なにをそんなに不安に思っているの、僕は君の願いならいくらでも叶えるのに。
「訑灸」
「うぁ」
いやいやと首を横に振る彼を強く抱き締める。どうしたものかと思考を巡らせるも、彼がなにを不安に感じているのか検討もつかないから声もかけられない。
検討違いな発言は、さっきみたいに彼を余計に追い込んでしまうことになるんだ。
「ねぇ」
「なに」
否定以外の言葉が彼の口からこぼれて、すぐに返事をする。萎縮して話すことを止めないように優しく囁くように。
「なんでしゅうはここにいるの?」
「訑灸に会いたくて、探してきたんだけど」
突然彼はどうしたと言うのか、困惑しながらもありのままを答える。
「あの人も、周りも見つけたらイヤそうにしてた。俺はちゃんと隠れてるのに、なんで探すの」
その言葉が重くのしかかって苦しくなる。大切に愛していたけど、彼の深くまで届いていなかったのだ。

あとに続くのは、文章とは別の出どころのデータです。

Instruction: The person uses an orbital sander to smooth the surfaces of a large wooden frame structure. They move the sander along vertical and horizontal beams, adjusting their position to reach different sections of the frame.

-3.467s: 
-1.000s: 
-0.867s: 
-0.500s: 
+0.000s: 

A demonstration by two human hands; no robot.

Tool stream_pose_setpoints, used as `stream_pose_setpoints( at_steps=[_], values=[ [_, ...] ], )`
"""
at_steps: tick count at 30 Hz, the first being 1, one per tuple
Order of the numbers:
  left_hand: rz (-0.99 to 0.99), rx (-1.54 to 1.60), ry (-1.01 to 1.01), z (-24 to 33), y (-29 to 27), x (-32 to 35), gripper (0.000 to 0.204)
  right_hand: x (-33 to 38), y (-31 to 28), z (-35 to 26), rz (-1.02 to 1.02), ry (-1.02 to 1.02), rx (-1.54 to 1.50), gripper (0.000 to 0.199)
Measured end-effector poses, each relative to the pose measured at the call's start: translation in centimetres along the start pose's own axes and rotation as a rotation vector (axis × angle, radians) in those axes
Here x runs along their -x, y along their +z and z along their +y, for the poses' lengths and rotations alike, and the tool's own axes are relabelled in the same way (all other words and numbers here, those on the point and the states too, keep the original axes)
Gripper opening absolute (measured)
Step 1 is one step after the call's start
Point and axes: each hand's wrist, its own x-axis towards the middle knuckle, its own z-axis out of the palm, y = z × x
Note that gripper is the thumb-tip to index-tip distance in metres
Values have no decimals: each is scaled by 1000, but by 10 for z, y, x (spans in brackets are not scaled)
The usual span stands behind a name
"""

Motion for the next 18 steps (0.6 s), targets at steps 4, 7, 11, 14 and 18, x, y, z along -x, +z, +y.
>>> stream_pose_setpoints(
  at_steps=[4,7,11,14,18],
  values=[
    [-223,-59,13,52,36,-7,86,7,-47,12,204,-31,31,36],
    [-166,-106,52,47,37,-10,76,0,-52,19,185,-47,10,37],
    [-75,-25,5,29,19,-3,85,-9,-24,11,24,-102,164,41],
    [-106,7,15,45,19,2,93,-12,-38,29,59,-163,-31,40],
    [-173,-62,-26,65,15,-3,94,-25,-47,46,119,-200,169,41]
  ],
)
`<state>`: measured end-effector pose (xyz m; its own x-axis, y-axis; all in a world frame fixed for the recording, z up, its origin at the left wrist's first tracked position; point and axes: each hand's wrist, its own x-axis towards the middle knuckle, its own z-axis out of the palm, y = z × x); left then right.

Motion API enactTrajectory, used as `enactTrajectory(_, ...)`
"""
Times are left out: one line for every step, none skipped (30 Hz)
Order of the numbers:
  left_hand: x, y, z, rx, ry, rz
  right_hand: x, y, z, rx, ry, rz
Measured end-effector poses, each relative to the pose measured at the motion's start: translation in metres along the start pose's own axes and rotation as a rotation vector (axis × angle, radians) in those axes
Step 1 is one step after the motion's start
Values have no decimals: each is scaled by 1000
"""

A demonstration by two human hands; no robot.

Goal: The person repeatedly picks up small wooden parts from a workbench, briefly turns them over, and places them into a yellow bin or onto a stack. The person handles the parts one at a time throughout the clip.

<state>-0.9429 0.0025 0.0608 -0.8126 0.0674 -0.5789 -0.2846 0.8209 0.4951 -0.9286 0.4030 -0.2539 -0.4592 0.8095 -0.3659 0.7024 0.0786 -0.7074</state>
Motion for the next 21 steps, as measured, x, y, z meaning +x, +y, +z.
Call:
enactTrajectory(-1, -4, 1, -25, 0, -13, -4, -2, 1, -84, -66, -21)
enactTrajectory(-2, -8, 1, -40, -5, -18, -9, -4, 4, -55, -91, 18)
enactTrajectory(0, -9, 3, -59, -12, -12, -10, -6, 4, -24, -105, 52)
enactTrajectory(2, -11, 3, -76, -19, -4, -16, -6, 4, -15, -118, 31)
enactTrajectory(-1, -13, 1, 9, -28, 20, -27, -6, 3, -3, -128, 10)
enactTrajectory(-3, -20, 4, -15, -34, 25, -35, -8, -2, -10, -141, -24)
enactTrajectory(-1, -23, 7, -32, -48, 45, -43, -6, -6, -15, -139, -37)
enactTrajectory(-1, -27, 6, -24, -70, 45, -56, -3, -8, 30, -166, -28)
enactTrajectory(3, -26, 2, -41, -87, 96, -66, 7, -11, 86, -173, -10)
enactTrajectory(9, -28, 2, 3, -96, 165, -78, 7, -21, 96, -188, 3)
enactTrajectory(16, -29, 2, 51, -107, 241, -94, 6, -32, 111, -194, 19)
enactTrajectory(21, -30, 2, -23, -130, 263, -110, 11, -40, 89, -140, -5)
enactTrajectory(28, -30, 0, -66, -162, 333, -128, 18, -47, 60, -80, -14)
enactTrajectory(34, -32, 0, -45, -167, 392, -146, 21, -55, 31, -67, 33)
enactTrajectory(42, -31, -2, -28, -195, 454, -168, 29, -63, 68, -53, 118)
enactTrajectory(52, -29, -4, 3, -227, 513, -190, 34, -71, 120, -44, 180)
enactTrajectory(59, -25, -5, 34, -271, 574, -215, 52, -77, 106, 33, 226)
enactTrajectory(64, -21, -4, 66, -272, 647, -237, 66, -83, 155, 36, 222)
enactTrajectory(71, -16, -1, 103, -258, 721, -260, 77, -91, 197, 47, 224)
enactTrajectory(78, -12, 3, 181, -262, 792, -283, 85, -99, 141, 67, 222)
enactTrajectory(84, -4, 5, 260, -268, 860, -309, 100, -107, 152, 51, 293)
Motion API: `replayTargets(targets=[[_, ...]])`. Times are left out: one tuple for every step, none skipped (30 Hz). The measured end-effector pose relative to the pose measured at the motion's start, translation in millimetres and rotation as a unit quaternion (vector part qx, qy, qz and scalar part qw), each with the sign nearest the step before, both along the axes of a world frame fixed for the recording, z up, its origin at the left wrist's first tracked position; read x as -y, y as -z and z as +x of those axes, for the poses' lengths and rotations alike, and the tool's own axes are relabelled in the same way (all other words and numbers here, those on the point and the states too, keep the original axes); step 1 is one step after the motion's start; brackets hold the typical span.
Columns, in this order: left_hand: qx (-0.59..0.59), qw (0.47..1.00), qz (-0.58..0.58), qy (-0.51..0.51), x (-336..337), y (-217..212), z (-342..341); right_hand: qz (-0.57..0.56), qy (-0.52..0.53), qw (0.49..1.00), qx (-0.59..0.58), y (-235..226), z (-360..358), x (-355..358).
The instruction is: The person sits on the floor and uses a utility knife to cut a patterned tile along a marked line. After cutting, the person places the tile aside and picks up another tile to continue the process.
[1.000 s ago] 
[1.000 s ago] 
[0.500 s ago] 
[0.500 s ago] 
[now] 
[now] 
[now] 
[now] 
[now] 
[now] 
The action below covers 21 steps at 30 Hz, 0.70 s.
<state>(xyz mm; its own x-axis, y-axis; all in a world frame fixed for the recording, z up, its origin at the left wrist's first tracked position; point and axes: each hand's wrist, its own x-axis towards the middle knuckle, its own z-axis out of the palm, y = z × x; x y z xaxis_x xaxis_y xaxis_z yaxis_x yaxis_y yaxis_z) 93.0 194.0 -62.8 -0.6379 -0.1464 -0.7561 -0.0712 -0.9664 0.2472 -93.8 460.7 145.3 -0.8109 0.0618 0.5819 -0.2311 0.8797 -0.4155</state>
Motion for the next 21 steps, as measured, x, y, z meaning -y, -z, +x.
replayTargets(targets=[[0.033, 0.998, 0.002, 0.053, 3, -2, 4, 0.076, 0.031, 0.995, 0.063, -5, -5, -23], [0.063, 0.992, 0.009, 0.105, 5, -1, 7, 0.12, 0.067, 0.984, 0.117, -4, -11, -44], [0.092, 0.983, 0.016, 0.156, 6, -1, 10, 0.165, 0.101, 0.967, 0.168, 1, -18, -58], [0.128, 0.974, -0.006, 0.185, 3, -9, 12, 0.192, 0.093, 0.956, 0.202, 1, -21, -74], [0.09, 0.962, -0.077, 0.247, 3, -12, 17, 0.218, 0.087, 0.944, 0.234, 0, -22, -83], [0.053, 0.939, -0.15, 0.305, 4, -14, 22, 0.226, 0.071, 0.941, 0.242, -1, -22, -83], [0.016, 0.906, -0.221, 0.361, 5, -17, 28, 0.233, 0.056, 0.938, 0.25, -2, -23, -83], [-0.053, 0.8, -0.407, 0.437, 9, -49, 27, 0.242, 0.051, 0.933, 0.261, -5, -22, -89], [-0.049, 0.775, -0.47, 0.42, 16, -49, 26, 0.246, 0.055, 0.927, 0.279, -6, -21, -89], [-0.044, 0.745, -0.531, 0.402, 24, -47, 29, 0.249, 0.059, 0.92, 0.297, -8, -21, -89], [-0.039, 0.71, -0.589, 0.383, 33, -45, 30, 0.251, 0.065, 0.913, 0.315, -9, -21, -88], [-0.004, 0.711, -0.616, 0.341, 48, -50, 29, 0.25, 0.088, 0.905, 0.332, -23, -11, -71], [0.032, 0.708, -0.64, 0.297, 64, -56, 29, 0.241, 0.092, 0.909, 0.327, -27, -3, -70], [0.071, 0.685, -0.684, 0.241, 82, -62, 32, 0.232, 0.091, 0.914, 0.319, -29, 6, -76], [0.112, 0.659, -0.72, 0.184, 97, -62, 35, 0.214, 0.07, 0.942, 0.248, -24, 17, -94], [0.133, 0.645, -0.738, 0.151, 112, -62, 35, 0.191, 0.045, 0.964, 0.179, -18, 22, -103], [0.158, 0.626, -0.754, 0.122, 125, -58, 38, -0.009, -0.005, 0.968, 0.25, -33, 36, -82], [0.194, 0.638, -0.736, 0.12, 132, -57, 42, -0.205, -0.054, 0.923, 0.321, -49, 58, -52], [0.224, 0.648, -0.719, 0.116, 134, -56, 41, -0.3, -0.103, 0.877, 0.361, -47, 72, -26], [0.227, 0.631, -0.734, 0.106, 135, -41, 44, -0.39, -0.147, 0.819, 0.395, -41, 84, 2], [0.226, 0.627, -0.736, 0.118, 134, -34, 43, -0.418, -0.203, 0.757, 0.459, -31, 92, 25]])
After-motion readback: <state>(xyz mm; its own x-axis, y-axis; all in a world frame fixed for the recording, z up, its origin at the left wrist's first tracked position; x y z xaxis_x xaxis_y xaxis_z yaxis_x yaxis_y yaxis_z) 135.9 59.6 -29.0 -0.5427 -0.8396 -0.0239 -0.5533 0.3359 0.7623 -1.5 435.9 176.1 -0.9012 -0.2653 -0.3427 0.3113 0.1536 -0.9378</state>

虚ろな目が不思議そうに僕を見つめ、言葉を紡いでいく。
「ねぇ、なんで? おれ、ちゃんとしてるのに」
おれはだめなの? どうしたらいい?
まとわりつくようなその言葉が、彼の心情を表していたんだと思う。
「訑灸」
彼の名前を呼ぶ。少しでも理解してもらえるように。
「何度でも言うよ。僕は訑灸が好き。だから、どこにいても探しに行くし、迎えに行く」
「ぅあ」
「ずっと一緒に居たいから、探し来たんだよ」
まっすぐ彼に伝える、伝えたつもりだった。けれど、抱き締めている彼は徐々に呼吸を乱し怯えるように震え始めた。
「訑灸? 訑灸っ!」
彼はいったいなにを見てるんだ。少しでもこちらに意識を向けようと必死で名前を呼び続ける。
苦痛に顔を歪めた彼は、僕に応えることなくぷっつんと意識を手放した。